# Holding Stock



## GrumpyGolfGuy (Apr 29, 2020)

My wife and I are planning, as we get closer to retirement, doing a great deal more traveling in the RV. As I can't really take my power tools (table saw, scroll saw, band saw, ect) with me I am going to explore woodcarving. I've really been wanting to get serious about woodcarving for years and am taking this opportunity to do so.
My question is I need some kind of portable way to hold the stock solid for carving?
I have a couple of ideas I'm working on, but would like to know if anyone out there may have something better.

Chris


----------



## Knockonit (Nov 5, 2017)

friend of mine has a shooting bench, chair table thingy, and attaches a clamp vise to it for stuff, he practically lives in his moto home traveling all over. he carves and makes knives ect .
mentioned to me its his best idea yet for his motor home, for keeping his hands busy. 
good luck
Rj in az


----------



## Unknowncraftsman (Jun 23, 2013)

I think it would help. There's lots of carving that can be held in your hands.
But there's also time where a small bench is helpful to hold work or chisels that your switch back and forth between.
Really focus on sharpening it's really the key to making carving pleasurable.
I hope Phil comments his work is really outstanding.
Good Luck


----------



## GrumpyGolfGuy (Apr 29, 2020)

> friend of mine has a shooting bench, chair table thingy, and attaches a clamp vise to it for stuff, he practically lives in his moto home traveling all over. he carves and makes knives ect .
> mentioned to me its his best idea yet for his motor home, for keeping his hands busy.
> good luck
> Rj in az
> ...


The shooting bench is an excellent idea, I would have never thought about it. Exactly what I have in mind. Thanks !


----------



## SMP (Aug 29, 2018)

Tools for Working Wood when they had classes , not sure if those have restarted had a class to build a small portable shave horse, perfect for NYC apartments. i would love to make one of those someday or Chris Schwarz's "Milkman bench" which is also very portable. something to bring in my travel trailer.


----------



## Barkley (Jun 28, 2019)

Sjoberg makes a small bench with vice that might come in handy. David Hamilton (Stumpy nubs on You Tube) has one that he takes camping for carving.


----------



## BlueRidgeDog (Jan 2, 2019)

There is such thing as a "carver's vise". However, the professional wood carvers I have known did not use it. What you need will depend on if you are doing chip work or sculpture.


----------



## Lazyman (Aug 8, 2014)

You didn't say what kind of carving you want to do.
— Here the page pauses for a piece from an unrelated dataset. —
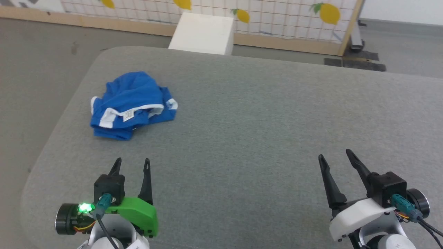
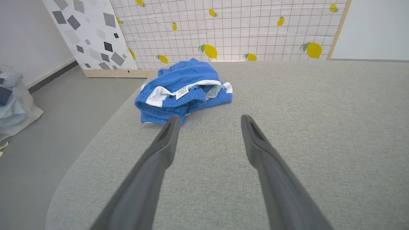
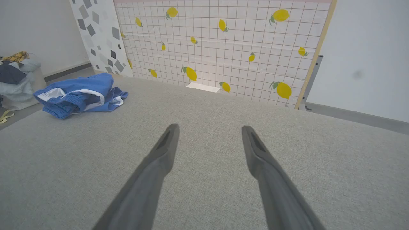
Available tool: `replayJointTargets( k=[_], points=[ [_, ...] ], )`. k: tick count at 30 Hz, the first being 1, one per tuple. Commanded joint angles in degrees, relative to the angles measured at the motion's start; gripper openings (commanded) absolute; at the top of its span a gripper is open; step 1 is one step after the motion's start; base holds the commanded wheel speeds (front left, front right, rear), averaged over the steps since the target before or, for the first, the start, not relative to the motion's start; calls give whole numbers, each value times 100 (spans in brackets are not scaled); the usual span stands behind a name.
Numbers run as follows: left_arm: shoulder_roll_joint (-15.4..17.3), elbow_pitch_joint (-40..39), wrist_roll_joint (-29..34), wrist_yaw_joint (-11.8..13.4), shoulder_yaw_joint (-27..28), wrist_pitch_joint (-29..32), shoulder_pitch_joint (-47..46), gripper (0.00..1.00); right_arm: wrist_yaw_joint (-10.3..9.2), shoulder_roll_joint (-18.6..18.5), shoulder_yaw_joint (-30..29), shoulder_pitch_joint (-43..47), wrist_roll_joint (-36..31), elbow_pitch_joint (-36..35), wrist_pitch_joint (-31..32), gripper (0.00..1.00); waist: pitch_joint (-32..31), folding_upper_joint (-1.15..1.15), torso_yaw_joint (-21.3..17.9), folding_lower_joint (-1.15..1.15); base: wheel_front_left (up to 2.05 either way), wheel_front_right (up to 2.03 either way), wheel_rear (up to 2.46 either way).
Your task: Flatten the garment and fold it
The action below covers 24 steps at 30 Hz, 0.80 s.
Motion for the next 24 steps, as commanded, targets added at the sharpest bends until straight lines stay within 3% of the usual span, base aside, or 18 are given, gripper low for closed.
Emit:
replayJointTargets(
  k=[1,24],
  points=[
    [61,14,23,26,-16,4,-97,100,-7,-32,36,-61,39,12,-54,100,-30,0,257,0,0,0,0],
    [247,129,66,212,-227,10,-190,100,-9,-55,280,10,232,76,-145,100,-58,0,1442,0,0,0,0]
  ],
)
Do you mean relief carving or carving figures? Are you thinking about carving with a rotary tool, knives or chisels and gouges? Each technique has different work holding requirements. The size or scale of what you want to carve makes a difference too.


----------



## bobnann (Apr 19, 2019)

Relief carving or chip carving might require a small bench (a workmate maybe) and bench hook. Those two styles are unique unto themselves. Figures or characters are usually just hand held require very little but some tools and don't forget your protective glove. Ditto on learning to sharpen. It's a must learned skill.
And in your travels you will find many shows and carving clubs out there. It's a friendly community that includes many talented people willing to share their knowledge with others. Enjoy your retirement and your new endeavors!


----------



## GrumpyGolfGuy (Apr 29, 2020)

I seem to be zeroing in on relief carving. I've been working on the sharping thing for a couple of years now, got a crash course 2 years ago when I got the itch for hand planes, mostly old Bailey. Some of the irons were horrible and took a lot of work to get a working edge on them. I've been able to transfer that to sharpening knives and chisels so I feel like I got a good start on that part of it. I've got some good books by Lora Irish among others.

Chris


----------



## Lazyman (Aug 8, 2014)

Most people do relief carving standing up so you might want to look at small portable benches, though perhaps an adaptation of a shave horse or roman bench where you sit on the bench would work for you. A couple of options that you can clamp to a picnic table or a small bench are the Sjobergs SJO-33309 and the Milkmans portable work bench mentioned above plus the Black & Decker Bench Top Workmate Tilting Work Center & Vise 79-020. The tilting ability might make it usable sitting at a table of some kind as long as you can clamp it down to the table. One other option might be a Z-Vise formerly known as Zyliss portable bench vise. It can clamp pieces in multiple configurations, including tilted position. It can be attached to almost any bench or table top. Of course, you can always just use a couple of clamps to hold the workpiece down to any horizontal surface.

BTW, I highly recommend Mary Mays free introduction to relief carving videos. You have to register on her website but I found them an excellent introduction and was able to start finding my own images to carve just after watching and carving along with her free class videos. It includes some basics on sharpening gouges.


----------



## therealSteveN (Oct 29, 2016)

I have a friend who travels, and he made this foldable work center. He changed a few things on his, but said it was an enjoyable build, and it works well, and easily fits in his trunk with all of his, and his Wifes suitcases, etc etc etc.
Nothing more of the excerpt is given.